Write out once more the lines running from the top of the entries below to the line with "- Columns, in", both ends included.

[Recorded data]
[Start of section]
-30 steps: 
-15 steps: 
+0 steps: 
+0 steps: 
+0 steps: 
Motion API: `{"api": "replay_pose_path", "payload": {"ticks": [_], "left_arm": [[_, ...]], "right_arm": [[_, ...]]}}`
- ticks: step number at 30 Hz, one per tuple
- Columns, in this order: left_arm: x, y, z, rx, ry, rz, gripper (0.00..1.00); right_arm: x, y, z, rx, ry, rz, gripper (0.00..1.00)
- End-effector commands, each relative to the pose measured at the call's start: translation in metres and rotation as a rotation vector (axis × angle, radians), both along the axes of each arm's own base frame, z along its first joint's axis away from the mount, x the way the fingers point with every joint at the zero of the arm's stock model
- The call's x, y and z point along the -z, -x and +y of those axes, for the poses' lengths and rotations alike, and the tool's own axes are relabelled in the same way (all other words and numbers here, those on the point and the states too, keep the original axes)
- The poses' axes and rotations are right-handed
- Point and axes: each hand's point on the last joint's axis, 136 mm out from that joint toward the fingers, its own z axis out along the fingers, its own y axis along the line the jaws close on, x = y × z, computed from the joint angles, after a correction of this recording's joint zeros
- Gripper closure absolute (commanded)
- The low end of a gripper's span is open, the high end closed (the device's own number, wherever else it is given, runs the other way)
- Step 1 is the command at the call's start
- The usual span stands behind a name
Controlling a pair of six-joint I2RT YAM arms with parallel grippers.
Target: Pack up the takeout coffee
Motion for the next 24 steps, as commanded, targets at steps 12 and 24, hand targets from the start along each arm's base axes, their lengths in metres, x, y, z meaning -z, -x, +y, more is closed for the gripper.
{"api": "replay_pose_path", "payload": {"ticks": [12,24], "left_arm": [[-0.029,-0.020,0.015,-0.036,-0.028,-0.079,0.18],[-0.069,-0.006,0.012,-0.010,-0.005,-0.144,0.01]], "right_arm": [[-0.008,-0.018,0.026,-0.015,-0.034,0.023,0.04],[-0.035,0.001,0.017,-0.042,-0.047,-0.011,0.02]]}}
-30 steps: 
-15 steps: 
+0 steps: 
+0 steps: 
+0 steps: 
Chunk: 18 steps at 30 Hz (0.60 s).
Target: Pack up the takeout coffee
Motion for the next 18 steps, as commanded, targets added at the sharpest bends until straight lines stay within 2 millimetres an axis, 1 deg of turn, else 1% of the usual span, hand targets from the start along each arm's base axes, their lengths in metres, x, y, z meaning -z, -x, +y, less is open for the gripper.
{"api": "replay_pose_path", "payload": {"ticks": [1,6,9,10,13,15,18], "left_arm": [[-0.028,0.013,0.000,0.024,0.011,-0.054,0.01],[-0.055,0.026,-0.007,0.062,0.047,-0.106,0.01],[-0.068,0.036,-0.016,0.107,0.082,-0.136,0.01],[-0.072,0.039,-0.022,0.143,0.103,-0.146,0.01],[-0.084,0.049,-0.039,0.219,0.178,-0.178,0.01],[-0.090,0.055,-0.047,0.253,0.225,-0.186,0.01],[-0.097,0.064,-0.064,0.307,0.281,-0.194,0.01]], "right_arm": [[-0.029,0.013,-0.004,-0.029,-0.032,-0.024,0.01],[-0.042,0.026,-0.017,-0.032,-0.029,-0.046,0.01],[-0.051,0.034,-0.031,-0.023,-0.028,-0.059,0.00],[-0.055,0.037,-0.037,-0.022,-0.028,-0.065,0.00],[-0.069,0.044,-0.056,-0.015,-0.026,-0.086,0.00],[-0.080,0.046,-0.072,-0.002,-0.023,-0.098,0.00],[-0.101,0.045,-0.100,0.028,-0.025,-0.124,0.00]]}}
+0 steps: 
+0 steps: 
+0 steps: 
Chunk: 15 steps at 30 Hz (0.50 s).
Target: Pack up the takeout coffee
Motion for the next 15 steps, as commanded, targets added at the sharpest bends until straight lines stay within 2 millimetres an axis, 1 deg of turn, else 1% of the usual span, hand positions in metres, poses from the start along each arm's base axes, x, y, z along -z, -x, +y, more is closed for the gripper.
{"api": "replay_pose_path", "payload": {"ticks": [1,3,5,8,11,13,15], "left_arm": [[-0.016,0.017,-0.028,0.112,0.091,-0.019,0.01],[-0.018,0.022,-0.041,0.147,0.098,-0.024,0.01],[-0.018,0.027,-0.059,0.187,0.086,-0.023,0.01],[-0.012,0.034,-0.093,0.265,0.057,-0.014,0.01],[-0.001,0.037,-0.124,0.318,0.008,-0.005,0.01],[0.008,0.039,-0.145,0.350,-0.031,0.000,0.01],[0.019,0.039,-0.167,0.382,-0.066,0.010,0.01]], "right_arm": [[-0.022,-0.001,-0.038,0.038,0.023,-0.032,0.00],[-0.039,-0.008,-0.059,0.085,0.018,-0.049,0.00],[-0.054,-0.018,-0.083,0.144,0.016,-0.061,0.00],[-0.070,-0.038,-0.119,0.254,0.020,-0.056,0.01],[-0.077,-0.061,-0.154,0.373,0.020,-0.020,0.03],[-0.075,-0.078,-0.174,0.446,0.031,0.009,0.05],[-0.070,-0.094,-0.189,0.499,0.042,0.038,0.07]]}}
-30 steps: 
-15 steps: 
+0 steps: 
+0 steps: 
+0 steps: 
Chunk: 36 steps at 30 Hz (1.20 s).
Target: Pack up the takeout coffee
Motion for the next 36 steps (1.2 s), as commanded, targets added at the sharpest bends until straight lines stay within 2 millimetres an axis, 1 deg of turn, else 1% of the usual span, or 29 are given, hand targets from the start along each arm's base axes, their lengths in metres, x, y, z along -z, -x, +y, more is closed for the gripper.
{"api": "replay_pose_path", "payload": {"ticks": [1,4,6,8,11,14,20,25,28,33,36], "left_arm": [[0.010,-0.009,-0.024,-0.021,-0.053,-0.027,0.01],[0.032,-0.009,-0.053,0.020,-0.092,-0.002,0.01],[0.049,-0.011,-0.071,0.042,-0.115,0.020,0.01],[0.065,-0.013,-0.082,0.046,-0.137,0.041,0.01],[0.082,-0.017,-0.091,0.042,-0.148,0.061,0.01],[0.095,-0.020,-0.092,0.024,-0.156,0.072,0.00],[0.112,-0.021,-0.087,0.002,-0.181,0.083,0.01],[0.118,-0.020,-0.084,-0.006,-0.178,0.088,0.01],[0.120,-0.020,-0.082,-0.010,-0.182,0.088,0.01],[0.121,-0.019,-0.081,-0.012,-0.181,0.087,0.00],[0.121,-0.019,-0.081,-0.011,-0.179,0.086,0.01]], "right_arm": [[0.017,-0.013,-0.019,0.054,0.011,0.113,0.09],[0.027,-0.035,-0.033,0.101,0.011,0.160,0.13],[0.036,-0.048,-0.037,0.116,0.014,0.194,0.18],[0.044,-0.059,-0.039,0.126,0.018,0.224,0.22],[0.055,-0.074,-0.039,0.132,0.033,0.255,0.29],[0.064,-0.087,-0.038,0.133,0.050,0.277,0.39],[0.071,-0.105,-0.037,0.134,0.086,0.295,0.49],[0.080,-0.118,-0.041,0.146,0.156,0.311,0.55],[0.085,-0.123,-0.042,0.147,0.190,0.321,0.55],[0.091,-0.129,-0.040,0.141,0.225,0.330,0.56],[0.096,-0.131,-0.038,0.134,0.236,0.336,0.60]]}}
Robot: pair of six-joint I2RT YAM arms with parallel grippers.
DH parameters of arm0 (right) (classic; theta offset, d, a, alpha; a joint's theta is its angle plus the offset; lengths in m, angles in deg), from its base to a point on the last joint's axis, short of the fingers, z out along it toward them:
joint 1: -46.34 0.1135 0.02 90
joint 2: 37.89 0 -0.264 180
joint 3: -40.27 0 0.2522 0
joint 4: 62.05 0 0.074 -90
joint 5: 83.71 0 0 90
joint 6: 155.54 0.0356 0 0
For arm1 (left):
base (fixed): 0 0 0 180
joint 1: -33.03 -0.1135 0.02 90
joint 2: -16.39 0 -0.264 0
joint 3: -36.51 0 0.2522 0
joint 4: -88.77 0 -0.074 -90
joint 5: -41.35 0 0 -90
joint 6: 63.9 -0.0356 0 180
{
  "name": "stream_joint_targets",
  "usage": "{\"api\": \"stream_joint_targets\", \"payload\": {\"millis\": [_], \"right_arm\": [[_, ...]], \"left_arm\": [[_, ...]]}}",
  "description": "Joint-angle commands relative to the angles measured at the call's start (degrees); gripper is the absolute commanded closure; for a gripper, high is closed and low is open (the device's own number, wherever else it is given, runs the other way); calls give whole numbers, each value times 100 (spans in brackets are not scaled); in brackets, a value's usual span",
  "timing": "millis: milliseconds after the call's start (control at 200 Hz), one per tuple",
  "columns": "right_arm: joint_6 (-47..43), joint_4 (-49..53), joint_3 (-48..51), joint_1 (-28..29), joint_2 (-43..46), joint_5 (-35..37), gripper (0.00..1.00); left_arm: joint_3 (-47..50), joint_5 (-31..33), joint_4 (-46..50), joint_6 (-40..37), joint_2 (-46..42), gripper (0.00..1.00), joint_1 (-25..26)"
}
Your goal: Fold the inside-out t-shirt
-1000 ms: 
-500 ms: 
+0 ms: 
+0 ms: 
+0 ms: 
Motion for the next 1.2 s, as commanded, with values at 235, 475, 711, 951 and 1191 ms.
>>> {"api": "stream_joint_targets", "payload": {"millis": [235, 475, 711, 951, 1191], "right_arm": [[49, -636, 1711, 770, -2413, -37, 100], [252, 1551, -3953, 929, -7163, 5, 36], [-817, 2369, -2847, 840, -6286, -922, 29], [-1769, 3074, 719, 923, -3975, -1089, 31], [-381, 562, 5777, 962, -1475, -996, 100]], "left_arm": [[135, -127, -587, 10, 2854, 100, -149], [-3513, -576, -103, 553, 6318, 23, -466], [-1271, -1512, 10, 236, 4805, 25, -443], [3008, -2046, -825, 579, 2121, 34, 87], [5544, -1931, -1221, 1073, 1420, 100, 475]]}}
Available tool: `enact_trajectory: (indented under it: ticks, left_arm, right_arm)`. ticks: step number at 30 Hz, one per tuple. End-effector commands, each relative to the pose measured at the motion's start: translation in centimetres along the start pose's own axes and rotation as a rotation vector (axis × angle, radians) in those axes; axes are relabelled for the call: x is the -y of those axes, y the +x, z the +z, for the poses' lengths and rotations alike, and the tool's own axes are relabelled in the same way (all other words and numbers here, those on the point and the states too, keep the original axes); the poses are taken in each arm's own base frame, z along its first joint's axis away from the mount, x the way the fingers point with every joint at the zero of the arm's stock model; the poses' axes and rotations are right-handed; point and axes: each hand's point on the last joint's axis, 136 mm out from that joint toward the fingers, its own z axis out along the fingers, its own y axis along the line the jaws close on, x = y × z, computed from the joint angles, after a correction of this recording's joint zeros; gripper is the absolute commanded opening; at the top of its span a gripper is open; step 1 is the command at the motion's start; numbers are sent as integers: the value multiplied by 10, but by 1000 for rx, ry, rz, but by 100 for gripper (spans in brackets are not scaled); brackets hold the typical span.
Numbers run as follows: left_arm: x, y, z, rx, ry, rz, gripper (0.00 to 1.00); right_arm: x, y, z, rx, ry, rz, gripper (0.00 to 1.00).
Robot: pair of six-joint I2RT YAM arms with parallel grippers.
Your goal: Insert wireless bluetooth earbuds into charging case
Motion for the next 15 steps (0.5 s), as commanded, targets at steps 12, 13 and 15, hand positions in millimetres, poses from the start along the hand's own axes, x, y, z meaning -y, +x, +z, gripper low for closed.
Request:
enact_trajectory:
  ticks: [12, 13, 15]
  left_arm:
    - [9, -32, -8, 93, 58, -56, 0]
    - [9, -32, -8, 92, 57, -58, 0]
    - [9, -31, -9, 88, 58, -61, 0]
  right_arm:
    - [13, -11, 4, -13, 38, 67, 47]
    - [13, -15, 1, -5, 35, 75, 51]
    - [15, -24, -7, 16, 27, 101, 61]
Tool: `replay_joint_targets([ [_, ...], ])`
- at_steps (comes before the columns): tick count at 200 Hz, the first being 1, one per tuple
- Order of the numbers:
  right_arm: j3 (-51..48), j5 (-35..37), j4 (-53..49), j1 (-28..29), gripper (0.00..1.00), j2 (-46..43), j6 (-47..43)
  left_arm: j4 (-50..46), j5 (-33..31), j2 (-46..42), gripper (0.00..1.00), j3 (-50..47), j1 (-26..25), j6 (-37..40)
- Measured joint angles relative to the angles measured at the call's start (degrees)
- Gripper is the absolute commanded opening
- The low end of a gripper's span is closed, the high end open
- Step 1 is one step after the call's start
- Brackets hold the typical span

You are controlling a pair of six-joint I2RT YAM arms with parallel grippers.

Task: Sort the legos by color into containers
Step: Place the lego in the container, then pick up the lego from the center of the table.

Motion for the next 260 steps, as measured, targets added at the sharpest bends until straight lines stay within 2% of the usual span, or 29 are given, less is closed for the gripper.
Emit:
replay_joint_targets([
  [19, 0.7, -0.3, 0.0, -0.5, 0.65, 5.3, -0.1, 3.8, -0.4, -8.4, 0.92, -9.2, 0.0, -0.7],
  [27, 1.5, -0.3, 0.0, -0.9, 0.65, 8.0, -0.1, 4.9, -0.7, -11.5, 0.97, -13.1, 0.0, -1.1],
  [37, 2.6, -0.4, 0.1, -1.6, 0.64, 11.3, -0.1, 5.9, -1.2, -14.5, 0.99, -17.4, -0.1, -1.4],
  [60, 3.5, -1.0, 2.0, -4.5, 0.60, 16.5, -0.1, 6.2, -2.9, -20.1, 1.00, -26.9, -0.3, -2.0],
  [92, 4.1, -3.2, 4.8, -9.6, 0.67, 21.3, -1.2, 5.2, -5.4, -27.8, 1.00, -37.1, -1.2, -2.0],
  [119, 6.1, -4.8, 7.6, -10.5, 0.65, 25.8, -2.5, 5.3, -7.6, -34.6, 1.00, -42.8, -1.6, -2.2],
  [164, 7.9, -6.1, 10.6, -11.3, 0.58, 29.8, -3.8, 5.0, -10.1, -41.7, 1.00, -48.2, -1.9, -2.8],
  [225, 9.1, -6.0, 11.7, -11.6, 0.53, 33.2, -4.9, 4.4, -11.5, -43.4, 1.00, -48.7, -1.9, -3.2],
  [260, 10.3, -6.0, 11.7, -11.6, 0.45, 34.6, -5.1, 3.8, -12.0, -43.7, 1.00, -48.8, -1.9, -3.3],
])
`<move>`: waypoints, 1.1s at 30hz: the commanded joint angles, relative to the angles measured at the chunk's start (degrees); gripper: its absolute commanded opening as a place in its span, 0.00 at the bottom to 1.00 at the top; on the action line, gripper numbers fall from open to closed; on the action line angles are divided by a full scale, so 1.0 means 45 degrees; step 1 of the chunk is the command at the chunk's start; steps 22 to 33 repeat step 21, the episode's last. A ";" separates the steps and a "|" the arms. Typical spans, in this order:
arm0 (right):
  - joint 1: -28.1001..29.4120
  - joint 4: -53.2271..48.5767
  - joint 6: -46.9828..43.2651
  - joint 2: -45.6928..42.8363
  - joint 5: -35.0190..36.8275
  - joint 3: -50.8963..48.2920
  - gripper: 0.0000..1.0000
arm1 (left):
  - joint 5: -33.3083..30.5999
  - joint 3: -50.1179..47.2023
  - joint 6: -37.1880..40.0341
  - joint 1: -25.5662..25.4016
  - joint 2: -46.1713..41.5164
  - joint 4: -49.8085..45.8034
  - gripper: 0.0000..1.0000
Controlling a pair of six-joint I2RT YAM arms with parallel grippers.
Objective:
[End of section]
REPLY TO THE EXERCISE:
-30 steps: 
-15 steps: 
+0 steps: 
+0 steps: 
+0 steps: 
Motion API: `{"api": "replay_pose_path", "payload": {"ticks": [_], "left_arm": [[_, ...]], "right_arm": [[_, ...]]}}`
- ticks: step number at 30 Hz, one per tuple
- Columns, in this order: left_arm: x, y, z, rx, ry, rz, gripper (0.00..1.00); right_arm: x, y, z, rx, ry, rz, gripper (0.00..1.00)

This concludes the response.